■ TASK PROMPT ■
What are the lines from the one containing "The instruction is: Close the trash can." through the last line of the records below? Return them exactly, leaving out pictures.

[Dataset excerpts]
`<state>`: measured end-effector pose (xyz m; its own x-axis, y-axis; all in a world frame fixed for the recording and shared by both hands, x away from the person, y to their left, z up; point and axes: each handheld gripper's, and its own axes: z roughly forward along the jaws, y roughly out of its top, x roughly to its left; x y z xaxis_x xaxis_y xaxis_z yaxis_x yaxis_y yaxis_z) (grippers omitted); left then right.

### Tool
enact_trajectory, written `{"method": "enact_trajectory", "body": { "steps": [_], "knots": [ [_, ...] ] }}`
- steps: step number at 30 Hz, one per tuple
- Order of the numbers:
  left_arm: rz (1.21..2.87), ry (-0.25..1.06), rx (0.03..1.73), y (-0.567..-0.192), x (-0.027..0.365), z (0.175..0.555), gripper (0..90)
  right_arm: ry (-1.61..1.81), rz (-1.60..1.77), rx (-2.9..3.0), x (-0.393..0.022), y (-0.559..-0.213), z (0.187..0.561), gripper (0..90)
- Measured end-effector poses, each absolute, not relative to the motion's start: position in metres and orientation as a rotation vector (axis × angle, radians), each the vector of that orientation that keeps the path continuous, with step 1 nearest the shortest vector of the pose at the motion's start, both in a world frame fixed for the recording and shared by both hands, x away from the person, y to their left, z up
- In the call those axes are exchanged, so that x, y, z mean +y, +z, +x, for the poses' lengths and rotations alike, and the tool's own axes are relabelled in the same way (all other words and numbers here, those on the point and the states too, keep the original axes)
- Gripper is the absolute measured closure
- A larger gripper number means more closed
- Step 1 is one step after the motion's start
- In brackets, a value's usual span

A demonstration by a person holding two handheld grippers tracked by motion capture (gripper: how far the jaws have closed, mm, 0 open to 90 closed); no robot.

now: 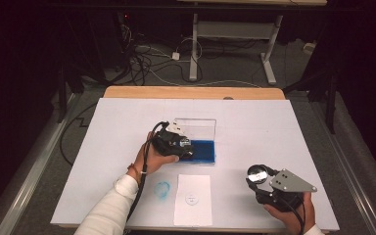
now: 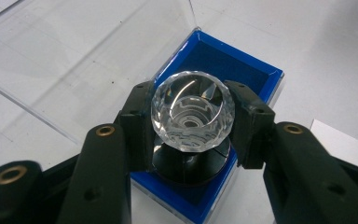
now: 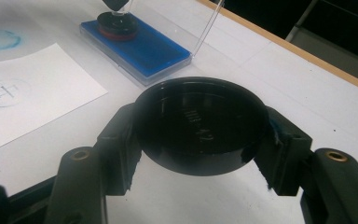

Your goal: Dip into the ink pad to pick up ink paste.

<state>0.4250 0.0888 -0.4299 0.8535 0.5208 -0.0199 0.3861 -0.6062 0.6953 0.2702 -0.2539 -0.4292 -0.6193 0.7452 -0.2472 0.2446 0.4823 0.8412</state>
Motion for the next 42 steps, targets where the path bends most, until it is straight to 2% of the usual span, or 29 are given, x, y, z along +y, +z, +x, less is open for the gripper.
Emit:
{"method": "enact_trajectory", "body": {
  "steps": [25,42],
  "knots": [
    [2.316,0.274,0.648,-0.426,0.086,0.421,54.5,1.07,0.816,2.117,-0.258,-0.429,0.267,38.9],
    [2.255,0.281,0.624,-0.415,0.089,0.42,54.5,1.064,0.824,2.119,-0.257,-0.43,0.267,38.8]
  ]
}}
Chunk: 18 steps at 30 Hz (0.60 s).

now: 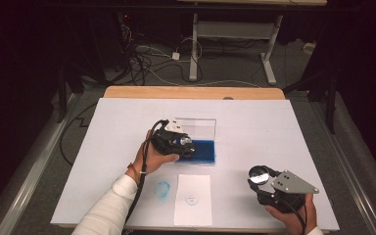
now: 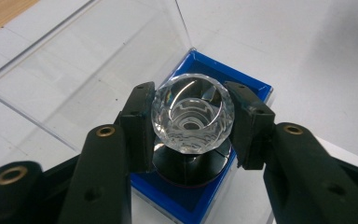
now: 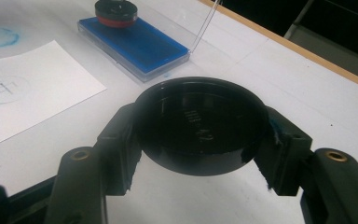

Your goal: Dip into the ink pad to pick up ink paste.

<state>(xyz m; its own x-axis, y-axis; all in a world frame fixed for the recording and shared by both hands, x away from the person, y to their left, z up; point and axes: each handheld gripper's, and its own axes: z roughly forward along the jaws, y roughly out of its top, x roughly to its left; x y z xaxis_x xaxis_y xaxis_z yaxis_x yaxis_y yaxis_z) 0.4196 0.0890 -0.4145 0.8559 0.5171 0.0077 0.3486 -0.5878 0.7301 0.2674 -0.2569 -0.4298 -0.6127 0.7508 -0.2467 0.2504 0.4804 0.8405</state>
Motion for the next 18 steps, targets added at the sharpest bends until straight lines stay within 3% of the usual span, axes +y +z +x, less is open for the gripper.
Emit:
{"method": "enact_trajectory", "body": {
  "steps": [18],
  "knots": [
    [2.239,0.292,0.591,-0.399,0.091,0.416,54.5,1.065,0.822,2.126,-0.257,-0.43,0.268,38.9]
  ]
}}
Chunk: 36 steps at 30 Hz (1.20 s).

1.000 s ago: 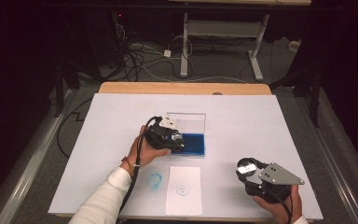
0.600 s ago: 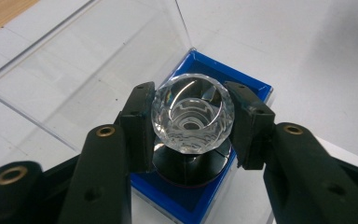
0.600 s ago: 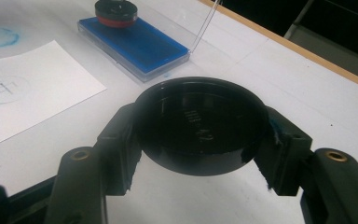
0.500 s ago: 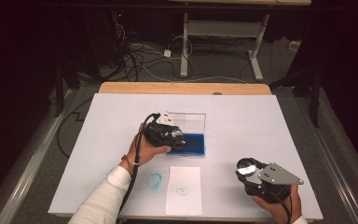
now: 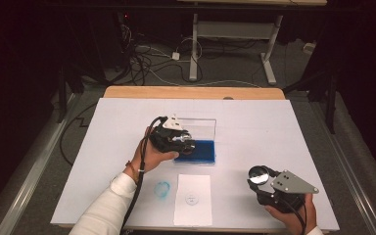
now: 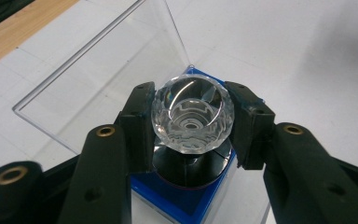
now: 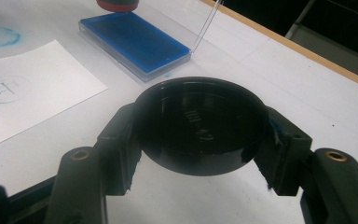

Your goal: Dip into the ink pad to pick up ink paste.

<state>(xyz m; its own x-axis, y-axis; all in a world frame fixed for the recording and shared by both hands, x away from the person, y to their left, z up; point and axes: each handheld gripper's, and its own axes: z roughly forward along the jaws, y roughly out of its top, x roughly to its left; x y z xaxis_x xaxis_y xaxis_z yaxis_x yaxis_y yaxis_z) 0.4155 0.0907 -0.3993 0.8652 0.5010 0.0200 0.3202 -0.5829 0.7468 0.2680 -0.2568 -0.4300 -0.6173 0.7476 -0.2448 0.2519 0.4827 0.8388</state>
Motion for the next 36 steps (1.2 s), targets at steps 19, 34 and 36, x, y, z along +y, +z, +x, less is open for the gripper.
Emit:
{"method": "enact_trajectory", "body": {
  "steps": [19,34,36],
  "knots": [
    [2.219,0.308,0.498,-0.386,0.092,0.397,54.5,1.07,0.826,2.138,-0.257,-0.43,0.27,38.9],
    [2.188,0.333,0.433,-0.381,0.119,0.365,54.5,1.081,0.825,2.142,-0.257,-0.429,0.272,38.9],
    [2.191,0.341,0.431,-0.381,0.123,0.362,54.5,1.08,0.827,2.143,-0.255,-0.429,0.273,38.9]
  ]
}}
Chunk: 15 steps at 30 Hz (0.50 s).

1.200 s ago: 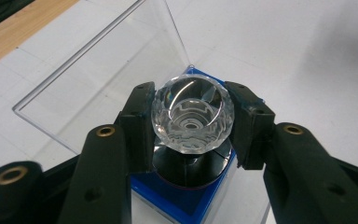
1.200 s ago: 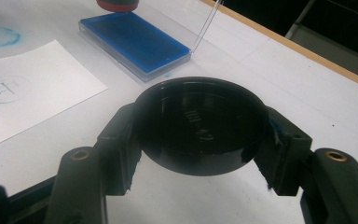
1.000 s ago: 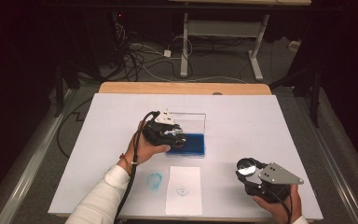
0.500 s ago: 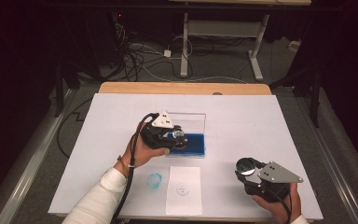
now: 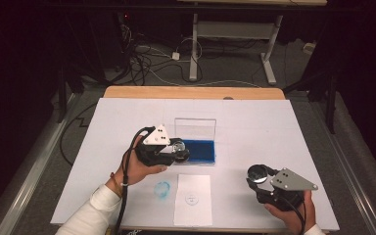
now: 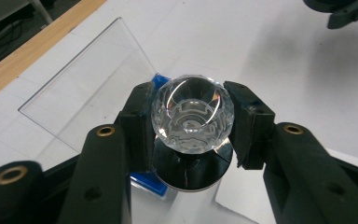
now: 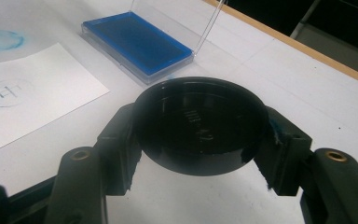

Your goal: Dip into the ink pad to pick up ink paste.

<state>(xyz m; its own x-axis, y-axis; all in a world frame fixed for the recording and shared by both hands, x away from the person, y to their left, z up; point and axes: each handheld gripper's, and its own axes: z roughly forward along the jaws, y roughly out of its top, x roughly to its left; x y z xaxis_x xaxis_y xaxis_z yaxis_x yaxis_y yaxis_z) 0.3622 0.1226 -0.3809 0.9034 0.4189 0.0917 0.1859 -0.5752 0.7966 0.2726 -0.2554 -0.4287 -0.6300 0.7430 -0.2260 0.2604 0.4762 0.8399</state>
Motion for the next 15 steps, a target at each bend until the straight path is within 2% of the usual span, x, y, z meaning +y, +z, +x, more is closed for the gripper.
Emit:
{"method": "enact_trajectory", "body": {
  "steps": [15],
  "knots": [
    [2.192,0.362,0.431,-0.378,0.143,0.34,54.5,1.087,0.796,2.159,-0.248,-0.43,0.274,39.0]
  ]
}}
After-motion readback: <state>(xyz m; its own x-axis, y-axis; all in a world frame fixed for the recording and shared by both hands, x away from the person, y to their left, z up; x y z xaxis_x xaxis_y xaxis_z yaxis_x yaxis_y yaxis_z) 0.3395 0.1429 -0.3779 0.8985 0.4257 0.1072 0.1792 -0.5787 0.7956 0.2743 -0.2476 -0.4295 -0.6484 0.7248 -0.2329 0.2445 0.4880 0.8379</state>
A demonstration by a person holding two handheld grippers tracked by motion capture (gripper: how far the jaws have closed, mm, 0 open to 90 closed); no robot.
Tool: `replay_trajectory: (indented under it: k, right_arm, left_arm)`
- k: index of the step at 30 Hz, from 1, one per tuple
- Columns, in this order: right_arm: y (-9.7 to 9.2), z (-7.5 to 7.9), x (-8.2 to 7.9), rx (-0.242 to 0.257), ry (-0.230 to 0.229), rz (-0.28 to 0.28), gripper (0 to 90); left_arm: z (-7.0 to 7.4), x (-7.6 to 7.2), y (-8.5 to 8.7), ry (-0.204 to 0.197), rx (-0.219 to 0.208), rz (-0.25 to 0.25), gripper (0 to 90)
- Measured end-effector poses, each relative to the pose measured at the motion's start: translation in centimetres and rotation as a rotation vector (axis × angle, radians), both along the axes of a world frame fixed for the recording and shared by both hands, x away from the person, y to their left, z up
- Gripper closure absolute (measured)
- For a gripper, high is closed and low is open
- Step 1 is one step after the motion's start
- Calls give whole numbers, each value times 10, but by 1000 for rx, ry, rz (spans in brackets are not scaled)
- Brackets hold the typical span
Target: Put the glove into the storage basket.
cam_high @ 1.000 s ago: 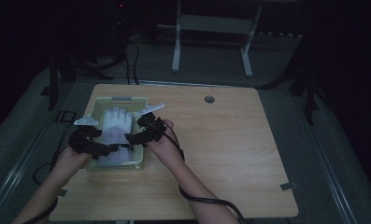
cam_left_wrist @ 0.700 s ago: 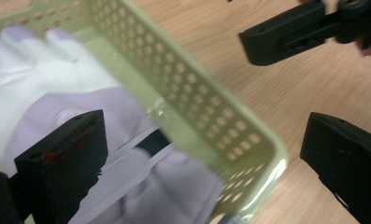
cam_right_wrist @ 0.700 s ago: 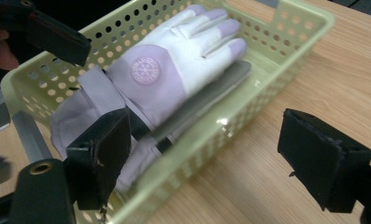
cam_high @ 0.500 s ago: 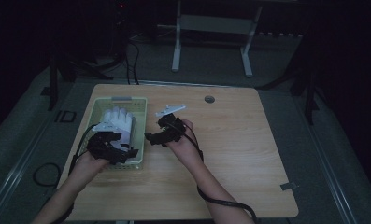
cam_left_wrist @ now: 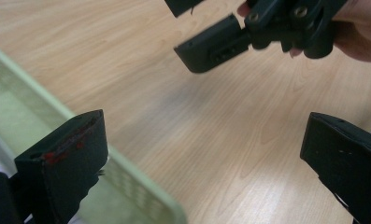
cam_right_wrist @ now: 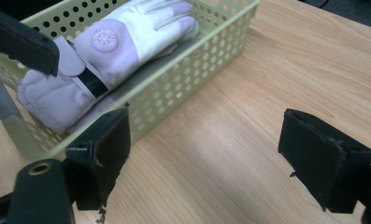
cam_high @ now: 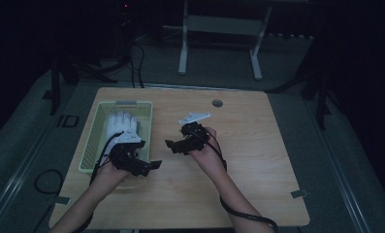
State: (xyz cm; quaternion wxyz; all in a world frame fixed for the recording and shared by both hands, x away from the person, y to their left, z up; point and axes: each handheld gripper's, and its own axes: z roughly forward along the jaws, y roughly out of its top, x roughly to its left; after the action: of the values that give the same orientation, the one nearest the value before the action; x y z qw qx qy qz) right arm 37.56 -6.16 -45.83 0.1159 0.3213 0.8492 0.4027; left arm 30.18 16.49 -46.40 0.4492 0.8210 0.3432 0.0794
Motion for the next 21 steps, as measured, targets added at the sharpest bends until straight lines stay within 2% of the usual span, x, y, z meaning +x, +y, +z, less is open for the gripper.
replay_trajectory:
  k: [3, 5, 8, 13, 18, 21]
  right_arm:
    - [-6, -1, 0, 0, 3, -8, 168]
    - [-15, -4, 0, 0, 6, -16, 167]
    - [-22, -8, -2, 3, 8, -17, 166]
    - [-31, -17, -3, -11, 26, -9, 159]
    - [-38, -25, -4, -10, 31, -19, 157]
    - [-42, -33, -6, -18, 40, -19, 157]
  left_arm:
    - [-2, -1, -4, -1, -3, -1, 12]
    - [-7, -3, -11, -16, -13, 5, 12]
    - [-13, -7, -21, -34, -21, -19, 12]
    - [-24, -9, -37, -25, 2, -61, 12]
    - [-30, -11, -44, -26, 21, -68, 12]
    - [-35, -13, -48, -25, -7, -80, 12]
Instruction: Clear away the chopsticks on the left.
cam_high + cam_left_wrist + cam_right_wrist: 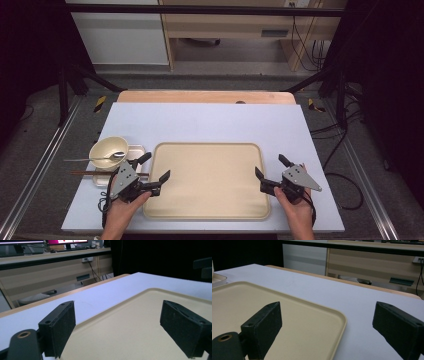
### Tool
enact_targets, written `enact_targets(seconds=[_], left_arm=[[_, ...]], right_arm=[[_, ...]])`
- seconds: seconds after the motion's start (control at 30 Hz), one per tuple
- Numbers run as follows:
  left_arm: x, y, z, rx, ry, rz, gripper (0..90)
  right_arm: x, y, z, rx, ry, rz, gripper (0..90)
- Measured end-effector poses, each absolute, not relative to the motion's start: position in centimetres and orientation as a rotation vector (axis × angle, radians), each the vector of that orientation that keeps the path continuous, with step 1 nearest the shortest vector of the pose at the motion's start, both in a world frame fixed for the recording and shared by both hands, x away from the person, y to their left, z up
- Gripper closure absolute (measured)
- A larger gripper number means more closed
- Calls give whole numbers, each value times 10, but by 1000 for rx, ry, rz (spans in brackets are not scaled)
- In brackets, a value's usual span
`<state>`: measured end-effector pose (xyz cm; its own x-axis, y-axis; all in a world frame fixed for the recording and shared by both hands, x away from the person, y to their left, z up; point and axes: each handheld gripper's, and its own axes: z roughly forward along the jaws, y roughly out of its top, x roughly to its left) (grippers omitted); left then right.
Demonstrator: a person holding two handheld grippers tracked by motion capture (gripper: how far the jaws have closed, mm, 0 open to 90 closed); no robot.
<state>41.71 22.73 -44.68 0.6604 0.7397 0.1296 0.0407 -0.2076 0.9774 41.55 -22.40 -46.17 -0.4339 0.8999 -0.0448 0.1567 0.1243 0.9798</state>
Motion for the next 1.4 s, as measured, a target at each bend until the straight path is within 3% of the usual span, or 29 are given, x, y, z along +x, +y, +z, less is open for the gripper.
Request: enact_targets(seconds=[0.4, 0.6, 0.8, 0.97, 1.13, 1.4], left_arm=[[413, 232, -422, 1816, 553, 814, 139], [409, 257, -390, 1973, 499, 909, 147], [401, 280, -380, 2064, 500, 955, 149], [399, 308, -377, 2097, 544, 1027, 186], [394, 331, -370, 2077, 569, 1050, 281], [373, 362, -369, 2221, 541, 1094, 404]], right_arm=[[412, -231, -460, 1047, 1687, 1361, 90], [412, -235, -458, 1089, 1694, 1349, 74], [412, -233, -456, 1112, 1739, 1351, 92], [413, -232, -458, 1128, 1745, 1350, 104], [413, -234, -458, 1141, 1751, 1346, 112], [413, -238, -458, 1169, 1737, 1350, 115]])
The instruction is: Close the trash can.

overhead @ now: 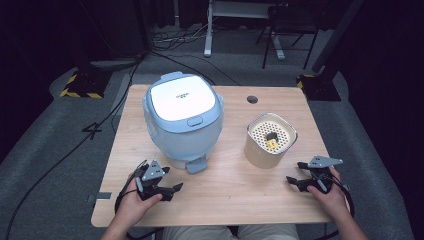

■ WORKED SOLUTION ■
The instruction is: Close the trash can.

overhead @ now: 

There is no more to this output.